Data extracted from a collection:
=== Section Start ===

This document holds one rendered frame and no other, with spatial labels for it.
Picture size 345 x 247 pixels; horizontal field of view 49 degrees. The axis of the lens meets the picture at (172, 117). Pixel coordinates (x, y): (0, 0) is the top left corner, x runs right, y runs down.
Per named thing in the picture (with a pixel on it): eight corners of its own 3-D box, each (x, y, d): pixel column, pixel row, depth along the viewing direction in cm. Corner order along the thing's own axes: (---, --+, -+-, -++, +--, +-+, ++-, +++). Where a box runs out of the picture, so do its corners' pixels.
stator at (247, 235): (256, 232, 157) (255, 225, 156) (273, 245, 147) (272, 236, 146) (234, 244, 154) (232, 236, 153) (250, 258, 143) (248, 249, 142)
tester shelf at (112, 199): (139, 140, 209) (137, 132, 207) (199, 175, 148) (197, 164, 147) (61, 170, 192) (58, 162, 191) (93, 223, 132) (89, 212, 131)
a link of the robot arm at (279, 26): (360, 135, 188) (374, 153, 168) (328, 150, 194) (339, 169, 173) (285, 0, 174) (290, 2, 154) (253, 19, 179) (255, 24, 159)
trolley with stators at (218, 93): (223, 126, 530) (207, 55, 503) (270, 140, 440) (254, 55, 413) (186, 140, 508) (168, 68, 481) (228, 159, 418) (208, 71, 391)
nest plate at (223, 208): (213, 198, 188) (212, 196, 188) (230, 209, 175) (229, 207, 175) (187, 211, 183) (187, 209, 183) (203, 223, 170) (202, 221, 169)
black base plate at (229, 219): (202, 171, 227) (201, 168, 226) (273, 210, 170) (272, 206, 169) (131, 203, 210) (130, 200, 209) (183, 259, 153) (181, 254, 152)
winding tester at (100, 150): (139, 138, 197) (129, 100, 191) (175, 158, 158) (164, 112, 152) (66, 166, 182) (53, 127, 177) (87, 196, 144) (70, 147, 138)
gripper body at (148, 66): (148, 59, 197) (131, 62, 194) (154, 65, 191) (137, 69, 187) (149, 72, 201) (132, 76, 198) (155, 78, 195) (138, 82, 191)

=== Section End ===

From the records above, print only the lines between the one holding "nest plate at" and the one holding "black base plate", inclusive, exactly as they stand.

nest plate at (223, 208): (213, 198, 188) (212, 196, 188) (230, 209, 175) (229, 207, 175) (187, 211, 183) (187, 209, 183) (203, 223, 170) (202, 221, 169)
black base plate at (229, 219): (202, 171, 227) (201, 168, 226) (273, 210, 170) (272, 206, 169) (131, 203, 210) (130, 200, 209) (183, 259, 153) (181, 254, 152)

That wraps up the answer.